Tickle your fancy

Posted by ESC on July 28, 2000

In Reply to: Tickle your fancy posted by Bruce Kahl on July 27, 2000

: : This phrase has driven me crazy for weeks now.
: : If anyone knows the origin of this please post.
: : Thanks all

:
: Fancy is used as a noun in that expression.

: Main Entry: tick·le
: Pronunciation: 'ti-k&l
: 1 a : to excite or stir up agreeably

: Main Entry: fancy
: Function: noun
: NOTION, WHIM b : an image or representation of something formed in the mind
: fantastic quality or state

Childhood memory. When a person was really pleased, someone would say, "Well, give me a feather and we'll both be tickled." Or something like that.
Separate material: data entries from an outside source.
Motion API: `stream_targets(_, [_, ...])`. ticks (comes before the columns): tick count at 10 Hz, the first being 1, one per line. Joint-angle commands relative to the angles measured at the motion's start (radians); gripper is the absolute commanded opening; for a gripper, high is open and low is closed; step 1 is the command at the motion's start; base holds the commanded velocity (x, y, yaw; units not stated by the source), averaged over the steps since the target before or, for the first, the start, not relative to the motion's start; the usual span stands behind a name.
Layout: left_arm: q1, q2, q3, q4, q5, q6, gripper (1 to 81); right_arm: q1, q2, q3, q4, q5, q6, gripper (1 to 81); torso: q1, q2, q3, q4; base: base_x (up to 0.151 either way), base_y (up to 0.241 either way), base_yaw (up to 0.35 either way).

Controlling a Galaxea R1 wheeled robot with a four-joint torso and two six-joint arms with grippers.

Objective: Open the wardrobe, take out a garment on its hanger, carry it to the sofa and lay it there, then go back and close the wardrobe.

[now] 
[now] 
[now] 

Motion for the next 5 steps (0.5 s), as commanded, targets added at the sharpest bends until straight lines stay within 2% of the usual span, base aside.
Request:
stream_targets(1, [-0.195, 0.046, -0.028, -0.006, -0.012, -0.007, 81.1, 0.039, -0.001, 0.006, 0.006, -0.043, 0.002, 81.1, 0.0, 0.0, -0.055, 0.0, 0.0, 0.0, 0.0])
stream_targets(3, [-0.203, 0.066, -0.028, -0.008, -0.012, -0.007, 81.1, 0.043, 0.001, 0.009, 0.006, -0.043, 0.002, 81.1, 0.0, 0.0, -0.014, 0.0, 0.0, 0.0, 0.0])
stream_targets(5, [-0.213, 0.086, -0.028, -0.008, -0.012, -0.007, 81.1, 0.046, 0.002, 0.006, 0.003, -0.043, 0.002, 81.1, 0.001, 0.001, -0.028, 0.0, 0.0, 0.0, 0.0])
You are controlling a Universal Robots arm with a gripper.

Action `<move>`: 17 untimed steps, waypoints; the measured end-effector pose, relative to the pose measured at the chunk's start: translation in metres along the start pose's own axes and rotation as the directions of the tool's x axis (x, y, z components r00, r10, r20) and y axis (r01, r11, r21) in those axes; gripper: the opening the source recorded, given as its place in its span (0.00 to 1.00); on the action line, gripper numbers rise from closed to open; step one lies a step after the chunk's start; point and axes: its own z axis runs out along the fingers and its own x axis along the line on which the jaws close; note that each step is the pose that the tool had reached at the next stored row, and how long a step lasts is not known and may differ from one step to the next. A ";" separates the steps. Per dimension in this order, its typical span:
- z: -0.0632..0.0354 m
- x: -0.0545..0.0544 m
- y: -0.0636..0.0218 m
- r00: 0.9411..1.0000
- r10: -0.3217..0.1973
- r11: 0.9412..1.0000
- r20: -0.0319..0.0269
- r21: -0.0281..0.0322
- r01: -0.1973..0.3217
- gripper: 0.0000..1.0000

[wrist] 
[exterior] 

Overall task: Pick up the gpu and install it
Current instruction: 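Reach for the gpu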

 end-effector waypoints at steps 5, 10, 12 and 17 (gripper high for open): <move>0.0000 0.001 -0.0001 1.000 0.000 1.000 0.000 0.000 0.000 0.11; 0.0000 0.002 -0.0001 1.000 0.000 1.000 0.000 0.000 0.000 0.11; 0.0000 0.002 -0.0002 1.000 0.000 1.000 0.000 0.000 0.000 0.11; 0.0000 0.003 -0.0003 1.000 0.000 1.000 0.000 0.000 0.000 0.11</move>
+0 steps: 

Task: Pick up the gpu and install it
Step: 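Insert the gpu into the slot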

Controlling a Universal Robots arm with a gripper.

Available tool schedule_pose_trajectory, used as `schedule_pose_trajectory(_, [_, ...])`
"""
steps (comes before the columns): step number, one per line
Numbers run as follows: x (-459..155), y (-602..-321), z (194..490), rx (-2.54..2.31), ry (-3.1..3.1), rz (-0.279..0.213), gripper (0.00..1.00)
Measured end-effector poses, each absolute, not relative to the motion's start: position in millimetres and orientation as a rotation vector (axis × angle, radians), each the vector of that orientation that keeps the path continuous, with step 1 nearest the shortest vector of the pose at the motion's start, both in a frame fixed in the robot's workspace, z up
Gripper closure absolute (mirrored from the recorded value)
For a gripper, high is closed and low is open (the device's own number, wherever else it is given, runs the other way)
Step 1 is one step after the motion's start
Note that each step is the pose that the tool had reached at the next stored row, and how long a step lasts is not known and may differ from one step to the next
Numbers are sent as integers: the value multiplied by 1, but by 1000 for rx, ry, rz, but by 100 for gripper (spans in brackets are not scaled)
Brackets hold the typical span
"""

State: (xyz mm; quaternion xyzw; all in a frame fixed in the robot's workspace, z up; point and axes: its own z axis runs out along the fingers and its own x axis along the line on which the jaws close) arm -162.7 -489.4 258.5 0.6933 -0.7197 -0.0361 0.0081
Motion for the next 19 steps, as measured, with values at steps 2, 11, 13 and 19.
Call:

TICKLE YOUR FANCY - "The Wordsworth Book of Euphemisms" by Judith S. Neaman and Carole G. Silver (Wordsworth Editions Ltd., Hertfordshire) under the entry for "Male identified or Oriented. Homosexual (male) says: ".A Molly . A lavender boy and a Nancy, Miss Nancy, Nance or Nancy Boy. The name Nancy has given rise to the British rhyming slang expression 'a tickle your fancy' (after World War II)." The Dictionary of Cliches by James Rogers (Ballantine Books, New York, 1985) has an earlier origin: "Tickle your fancy. Please, divert or amuse you. It is a more delicate image than the companion phrase 'strike your fancy.' Yet in 1774 Abraham Tucker characterized the thought as vulgar. In 'The Light of Nature Pursued' he wrote of animals 'whose play had a quality of striking the joyous perception, or, as we vulgarly, say, tickling the fancy."